Work item: The listing, minus its pictures, is to be given again exactly.

Records to process:

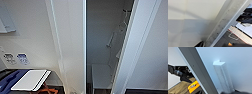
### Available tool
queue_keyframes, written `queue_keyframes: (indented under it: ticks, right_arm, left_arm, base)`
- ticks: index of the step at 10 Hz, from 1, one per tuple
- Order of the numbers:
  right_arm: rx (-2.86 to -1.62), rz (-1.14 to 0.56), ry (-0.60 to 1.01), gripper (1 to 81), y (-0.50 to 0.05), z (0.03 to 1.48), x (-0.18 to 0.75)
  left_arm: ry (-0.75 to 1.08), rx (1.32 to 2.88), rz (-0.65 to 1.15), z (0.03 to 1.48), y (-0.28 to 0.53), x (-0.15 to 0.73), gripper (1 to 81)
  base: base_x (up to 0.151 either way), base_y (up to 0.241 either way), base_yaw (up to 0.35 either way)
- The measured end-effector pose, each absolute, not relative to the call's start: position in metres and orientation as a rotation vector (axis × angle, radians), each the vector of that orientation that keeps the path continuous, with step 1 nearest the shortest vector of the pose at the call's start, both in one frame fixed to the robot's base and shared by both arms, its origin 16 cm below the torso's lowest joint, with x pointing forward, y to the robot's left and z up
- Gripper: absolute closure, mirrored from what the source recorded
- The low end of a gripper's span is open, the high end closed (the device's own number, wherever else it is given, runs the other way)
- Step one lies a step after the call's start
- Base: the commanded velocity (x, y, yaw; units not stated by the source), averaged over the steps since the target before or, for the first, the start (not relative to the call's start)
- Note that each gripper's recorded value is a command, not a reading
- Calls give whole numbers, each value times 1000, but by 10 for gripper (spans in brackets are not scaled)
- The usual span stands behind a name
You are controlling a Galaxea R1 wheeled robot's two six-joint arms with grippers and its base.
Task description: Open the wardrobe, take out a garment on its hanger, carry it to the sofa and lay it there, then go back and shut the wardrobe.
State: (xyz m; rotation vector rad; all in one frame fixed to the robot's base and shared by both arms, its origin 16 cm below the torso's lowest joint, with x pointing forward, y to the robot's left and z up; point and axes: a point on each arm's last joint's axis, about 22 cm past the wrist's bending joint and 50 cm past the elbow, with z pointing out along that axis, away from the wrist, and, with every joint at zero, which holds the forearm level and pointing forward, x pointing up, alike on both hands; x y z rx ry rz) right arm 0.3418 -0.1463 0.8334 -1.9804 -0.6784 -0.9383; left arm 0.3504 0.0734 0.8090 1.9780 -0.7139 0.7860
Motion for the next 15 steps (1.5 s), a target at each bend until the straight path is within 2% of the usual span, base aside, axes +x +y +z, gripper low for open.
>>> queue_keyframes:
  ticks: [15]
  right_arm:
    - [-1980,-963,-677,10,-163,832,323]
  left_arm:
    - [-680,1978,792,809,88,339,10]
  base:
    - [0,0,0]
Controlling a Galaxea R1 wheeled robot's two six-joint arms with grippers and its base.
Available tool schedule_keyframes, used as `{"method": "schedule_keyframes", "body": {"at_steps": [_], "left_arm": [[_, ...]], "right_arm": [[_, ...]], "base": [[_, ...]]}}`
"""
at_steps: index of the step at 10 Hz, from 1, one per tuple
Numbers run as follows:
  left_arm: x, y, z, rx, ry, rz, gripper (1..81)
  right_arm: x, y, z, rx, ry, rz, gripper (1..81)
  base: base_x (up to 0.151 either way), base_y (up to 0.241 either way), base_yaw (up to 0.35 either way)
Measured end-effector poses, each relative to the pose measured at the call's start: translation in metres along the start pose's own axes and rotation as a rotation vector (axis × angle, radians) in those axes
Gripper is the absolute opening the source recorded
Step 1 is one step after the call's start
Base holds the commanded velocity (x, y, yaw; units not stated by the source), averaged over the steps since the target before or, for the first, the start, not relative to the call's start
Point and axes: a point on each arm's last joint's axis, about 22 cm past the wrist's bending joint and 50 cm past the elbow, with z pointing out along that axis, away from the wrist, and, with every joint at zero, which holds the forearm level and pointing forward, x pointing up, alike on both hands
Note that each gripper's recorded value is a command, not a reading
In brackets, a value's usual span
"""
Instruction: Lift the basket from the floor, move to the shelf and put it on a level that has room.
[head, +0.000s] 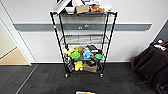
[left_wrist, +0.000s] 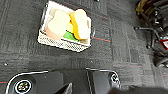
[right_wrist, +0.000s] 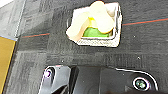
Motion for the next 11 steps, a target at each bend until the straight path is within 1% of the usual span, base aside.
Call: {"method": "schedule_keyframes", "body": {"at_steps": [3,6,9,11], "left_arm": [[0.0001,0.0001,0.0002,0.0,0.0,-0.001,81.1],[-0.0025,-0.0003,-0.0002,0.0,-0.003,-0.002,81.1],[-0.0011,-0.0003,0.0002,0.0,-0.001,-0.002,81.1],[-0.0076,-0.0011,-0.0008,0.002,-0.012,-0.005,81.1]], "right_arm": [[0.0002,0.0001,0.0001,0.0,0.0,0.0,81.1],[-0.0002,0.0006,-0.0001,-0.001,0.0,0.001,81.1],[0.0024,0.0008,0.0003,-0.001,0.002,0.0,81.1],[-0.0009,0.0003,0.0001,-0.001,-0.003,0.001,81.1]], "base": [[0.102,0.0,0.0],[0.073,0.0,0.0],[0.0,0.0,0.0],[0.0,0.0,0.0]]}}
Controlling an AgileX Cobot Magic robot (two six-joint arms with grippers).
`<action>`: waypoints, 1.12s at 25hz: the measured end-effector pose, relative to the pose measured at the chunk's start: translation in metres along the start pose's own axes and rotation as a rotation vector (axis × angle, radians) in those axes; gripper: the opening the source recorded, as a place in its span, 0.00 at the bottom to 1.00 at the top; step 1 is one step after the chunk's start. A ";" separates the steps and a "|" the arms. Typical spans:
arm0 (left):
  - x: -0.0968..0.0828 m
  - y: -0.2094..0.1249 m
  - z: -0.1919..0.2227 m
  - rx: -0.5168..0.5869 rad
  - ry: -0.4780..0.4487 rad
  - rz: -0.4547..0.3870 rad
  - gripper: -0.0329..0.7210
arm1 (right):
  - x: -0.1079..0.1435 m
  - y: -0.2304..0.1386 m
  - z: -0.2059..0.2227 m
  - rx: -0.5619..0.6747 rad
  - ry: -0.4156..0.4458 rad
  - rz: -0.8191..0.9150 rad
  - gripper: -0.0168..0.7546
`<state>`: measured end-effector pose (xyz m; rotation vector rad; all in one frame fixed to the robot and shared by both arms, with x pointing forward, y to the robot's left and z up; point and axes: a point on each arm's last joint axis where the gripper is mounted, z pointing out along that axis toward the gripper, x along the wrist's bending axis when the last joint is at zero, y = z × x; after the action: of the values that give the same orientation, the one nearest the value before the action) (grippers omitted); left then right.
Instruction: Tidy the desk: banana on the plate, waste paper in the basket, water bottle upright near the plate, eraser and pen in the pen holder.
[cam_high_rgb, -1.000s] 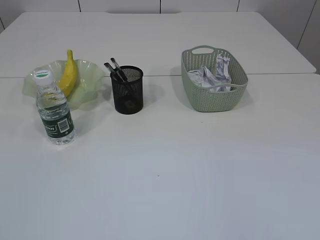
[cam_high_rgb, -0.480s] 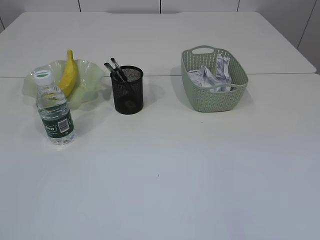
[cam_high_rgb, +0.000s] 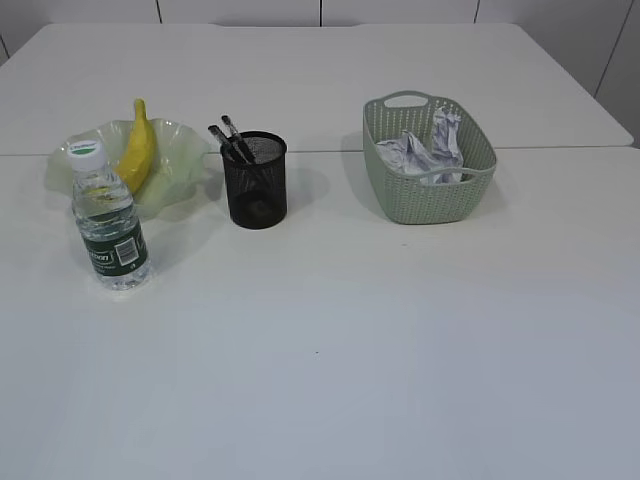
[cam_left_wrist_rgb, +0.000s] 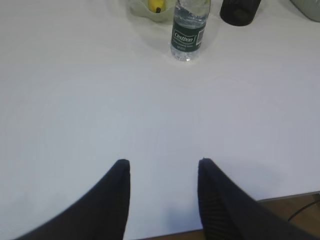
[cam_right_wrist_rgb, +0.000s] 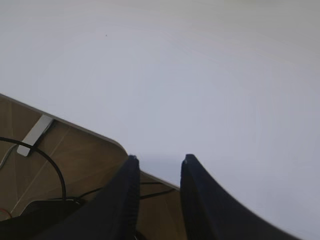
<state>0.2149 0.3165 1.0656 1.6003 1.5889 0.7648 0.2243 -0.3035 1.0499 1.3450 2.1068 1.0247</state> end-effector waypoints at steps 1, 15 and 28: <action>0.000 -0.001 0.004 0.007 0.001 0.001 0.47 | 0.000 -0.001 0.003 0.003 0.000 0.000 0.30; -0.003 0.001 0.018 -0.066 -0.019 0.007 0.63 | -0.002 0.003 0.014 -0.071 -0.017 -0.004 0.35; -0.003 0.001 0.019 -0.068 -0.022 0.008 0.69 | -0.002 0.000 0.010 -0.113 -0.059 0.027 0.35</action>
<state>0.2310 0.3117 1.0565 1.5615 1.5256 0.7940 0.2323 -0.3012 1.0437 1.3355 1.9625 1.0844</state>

Answer section:
### Available tool
queue_keyframes, written `queue_keyframes: (indented under it: ticks, right_arm, left_arm, base)`
- ticks: index of the step at 10 Hz, from 1, one per tuple
- Order of the numbers:
  right_arm: rx (-2.86 to -1.62), rz (-1.14 to 0.56), ry (-0.60 to 1.01), gripper (1 to 81), y (-0.50 to 0.05), z (0.03 to 1.48), x (-0.18 to 0.75)
  left_arm: ry (-0.75 to 1.08), rx (1.32 to 2.88), rz (-0.65 to 1.15), z (0.03 to 1.48), y (-0.28 to 0.53), x (-0.15 to 0.73), gripper (1 to 81)
  base: base_x (up to 0.151 either way), base_y (up to 0.241 either way), base_yaw (up to 0.35 either way)
- The measured end-effector pose, each absolute, not relative to the call's start: position in metres and orientation as a rotation vector (axis × angle, radians), each the vector of that orientation that keeps the path continuous, with step 1 nearest the shortest vector of the pose at the call's start, both in one frame fixed to the robot's base and shared by both arms, its origin 16 cm below the torso's lowest joint, with x pointing forward, y to the robot's left and z up
- Gripper: absolute closure, mirrored from what the source recorded
- The low end of a gripper's span is open, the high end closed (the device's own number, wherever else it is given, runs the other way)
- Step one lies a step after the call's start
- Base: the commanded velocity (x, y, yaw; units not stated by the source), averaged over the steps since the target before or, for the first, the start (not relative to the call's start)
- Note that each gripper's recorded value is a command, not a reading
- Calls give whole numbers, each value times 1000, but by 10 for gripper (spans in brackets are not scaled)
- The usual span stands behind a name
You are controlling a Galaxea R1 wheeled robot's two six-joint arms with grippers and its base.
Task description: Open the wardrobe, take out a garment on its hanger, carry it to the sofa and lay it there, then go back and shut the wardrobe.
State: (xyz m; rotation vector rad; all in one frame fixed to the robot's base and shared by both arms, its origin 16 cm below the torso's lowest joint, with x pointing forward, y to the robot's left and z up; point and axes: a point on each arm's last joint's axis, about 22 cm past the wrist's bending joint and 50 cm past the elbow, with z pointing out along that axis, away from the wrist, and, with every joint at zero, which holds the forearm level and pointing forward, x pointing up, alike on both hands; x y z rx ry rz) right arm 0.3418 -0.1463 0.8334 -1.9804 -0.6784 -0.9383; left arm 0.3504 0.0734 0.8090 1.9780 -0.7139 0.7860
Motion for the next 15 steps (1.5 s), a target at each bend until the straight path is within 2% of the usual span, base aside, axes +x +y +z, gripper low for open.
>>> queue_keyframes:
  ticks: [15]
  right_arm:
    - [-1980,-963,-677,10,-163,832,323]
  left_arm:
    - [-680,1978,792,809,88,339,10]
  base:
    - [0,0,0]
Controlling a Galaxea R1 wheeled robot's two six-joint arms with grippers and its base.
Available tool schedule_keyframes, used as `{"method": "schedule_keyframes", "body": {"at_steps": [_], "left_arm": [[_, ...]], "right_arm": [[_, ...]], "base": [[_, ...]]}}`
"""
at_steps: index of the step at 10 Hz, from 1, one per tuple
Numbers run as follows:
  left_arm: x, y, z, rx, ry, rz, gripper (1..81)
  right_arm: x, y, z, rx, ry, rz, gripper (1..81)
  base: base_x (up to 0.151 either way), base_y (up to 0.241 either way), base_yaw (up to 0.35 either way)
Measured end-effector poses, each relative to the pose measured at the call's start: translation in metres along the start pose's own axes and rotation as a rotation vector (axis × angle, radians) in those axes
Gripper is the absolute opening the source recorded
Step 1 is one step after the call's start
Base holds the commanded velocity (x, y, yaw; units not stated by the source), averaged over the steps since the target before or, for the first, the start, not relative to the call's start
Point and axes: a point on each arm's last joint's axis, about 22 cm past the wrist's bending joint and 50 cm past the elbow, with z pointing out along that axis, away from the wrist, and, with every joint at zero, which holds the forearm level and pointing forward, x pointing up, alike on both hands
Note that each gripper's recorded value is a command, not a reading
In brackets, a value's usual span
"""
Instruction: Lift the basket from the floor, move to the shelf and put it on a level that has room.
[head, +0.000s] 
[left_wrist, +0.000s] 
[right_wrist, +0.000s] 
Motion for the next 11 steps, a target at each bend until the straight path is within 1% of the usual span, base aside.
Call: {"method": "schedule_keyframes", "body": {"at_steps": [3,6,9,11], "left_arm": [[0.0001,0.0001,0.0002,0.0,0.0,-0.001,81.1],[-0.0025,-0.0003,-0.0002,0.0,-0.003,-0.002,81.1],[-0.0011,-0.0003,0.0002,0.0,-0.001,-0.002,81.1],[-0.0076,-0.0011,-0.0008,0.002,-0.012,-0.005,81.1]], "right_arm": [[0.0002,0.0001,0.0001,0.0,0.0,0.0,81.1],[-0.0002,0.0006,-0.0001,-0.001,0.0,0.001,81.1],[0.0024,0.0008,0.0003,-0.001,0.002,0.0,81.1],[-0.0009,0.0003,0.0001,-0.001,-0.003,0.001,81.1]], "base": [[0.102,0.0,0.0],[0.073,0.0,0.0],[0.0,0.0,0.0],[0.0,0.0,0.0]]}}
Controlling an AgileX Cobot Magic robot (two six-joint arms with grippers).
`<action>`: waypoints, 1.12s at 25hz: the measured end-effector pose, relative to the pose measured at the chunk's start: translation in metres along the start pose's own axes and rotation as a rotation vector (axis × angle, radians) in those axes; gripper: the opening the source recorded, as a place in its span, 0.00 at the bottom to 1.00 at the top; step 1 is one step after the chunk's start. A ";" separates the steps and a "|" the arms. Typical spans:
arm0 (left):
  - x: -0.0968..0.0828 m
  - y: -0.2094..0.1249 m
  - z: -0.1919..0.2227 m
  - rx: -0.5168..0.5869 rad
  - ry: -0.4780..0.4487 rad
  - rz: -0.4547..0.3870 rad
  - gripper: -0.0329..0.7210
arm1 (right):
  - x: -0.1079..0.1435 m
  - y: -0.2304..0.1386 m
  - z: -0.2059..0.2227 m
  - rx: -0.5619..0.6747 rad
  - ry: -0.4156..0.4458 rad
  - rz: -0.8191..0.9150 rad
  - gripper: -0.0168..0.7546
`<state>`: measured end-effector pose (xyz m; rotation vector rad; all in one frame fixed to the robot and shared by both arms, with x pointing forward, y to the robot's left and z up; point and axes: a point on each arm's last joint axis where the gripper is mounted, z pointing out along that axis toward the gripper, x along the wrist's bending axis when the last joint is at zero, y = z × x; after the action: of the values that give the same orientation, the one nearest the value before the action) (grippers omitted); left then right.
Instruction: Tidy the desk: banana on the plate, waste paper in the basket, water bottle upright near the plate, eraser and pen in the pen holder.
[cam_high_rgb, -1.000s] 
[cam_high_rgb, -0.480s] 
[cam_high_rgb, +0.000s] 
[cam_left_wrist_rgb, +0.000s] 
[cam_right_wrist_rgb, +0.000s] 
<state>0.2149 0.3165 1.0656 1.6003 1.5889 0.7648 0.2243 -0.3035 1.0499 1.3450 2.1068 1.0247</state> end-effector waypoints at steps 1, 15 and 28: <action>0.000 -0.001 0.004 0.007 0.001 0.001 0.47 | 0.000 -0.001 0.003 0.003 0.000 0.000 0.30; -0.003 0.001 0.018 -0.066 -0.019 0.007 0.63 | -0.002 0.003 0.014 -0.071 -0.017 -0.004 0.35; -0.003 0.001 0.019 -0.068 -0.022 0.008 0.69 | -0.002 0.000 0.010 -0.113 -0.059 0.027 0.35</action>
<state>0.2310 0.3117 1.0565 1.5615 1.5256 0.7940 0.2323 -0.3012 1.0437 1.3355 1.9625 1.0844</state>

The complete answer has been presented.